# ASSIGNED TASK
Print the lines below word for word, beginning with the first and ending with the line that holds "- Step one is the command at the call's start", and skip every picture.

# THE DATA

□ □ □ □ □

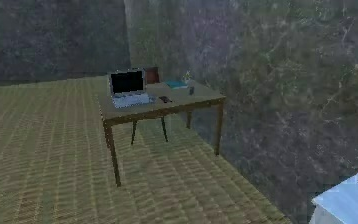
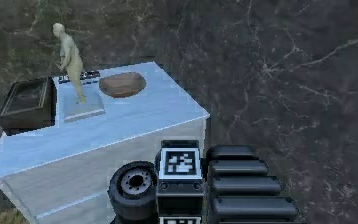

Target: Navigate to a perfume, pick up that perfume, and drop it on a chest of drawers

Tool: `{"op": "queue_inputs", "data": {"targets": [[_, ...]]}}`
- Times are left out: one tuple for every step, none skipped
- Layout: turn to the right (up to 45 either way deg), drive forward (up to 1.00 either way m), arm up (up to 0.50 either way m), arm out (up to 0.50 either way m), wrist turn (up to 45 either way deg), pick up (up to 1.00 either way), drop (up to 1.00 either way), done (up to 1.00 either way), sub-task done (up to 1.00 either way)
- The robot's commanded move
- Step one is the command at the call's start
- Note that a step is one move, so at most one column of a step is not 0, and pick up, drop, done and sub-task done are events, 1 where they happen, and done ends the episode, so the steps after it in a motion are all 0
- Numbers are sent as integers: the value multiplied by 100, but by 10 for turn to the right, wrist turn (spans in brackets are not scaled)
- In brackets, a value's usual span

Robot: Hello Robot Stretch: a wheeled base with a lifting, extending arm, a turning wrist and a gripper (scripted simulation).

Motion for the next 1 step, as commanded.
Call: {"op": "queue_inputs", "data": {"targets": [[-450, 0, 0, 0, 0, 0, 0, 0, 0]]}}
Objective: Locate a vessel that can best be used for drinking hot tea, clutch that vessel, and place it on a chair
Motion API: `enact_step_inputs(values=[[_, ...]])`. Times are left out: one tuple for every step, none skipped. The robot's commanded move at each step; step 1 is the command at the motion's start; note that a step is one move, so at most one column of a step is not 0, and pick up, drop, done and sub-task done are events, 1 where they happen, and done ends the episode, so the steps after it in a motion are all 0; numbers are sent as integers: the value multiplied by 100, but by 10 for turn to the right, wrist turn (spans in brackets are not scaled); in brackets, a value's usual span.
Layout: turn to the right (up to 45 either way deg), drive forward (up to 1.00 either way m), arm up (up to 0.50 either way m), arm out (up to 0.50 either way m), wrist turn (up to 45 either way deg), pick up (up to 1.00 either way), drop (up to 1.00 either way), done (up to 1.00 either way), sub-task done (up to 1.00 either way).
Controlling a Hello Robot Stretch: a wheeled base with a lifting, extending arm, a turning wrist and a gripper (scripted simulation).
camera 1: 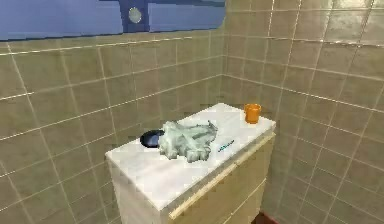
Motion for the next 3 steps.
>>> enact_step_inputs(values=[[450,0,0,0,0,0,0,0,0],[450,0,0,0,0,0,0,0,0],[390,0,0,0,0,0,0,0,0]])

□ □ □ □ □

# SOLUTION BELOW
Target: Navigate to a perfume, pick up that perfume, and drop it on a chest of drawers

Tool: `{"op": "queue_inputs", "data": {"targets": [[_, ...]]}}`
- Times are left out: one tuple for every step, none skipped
- Layout: turn to the right (up to 45 either way deg), drive forward (up to 1.00 either way m), arm up (up to 0.50 either way m), arm out (up to 0.50 either way m), wrist turn (up to 45 either way deg), pick up (up to 1.00 either way), drop (up to 1.00 either way), done (up to 1.00 either way), sub-task done (up to 1.00 either way)
- The robot's commanded move
- Step one is the command at the call's start

What appears above is the full answer.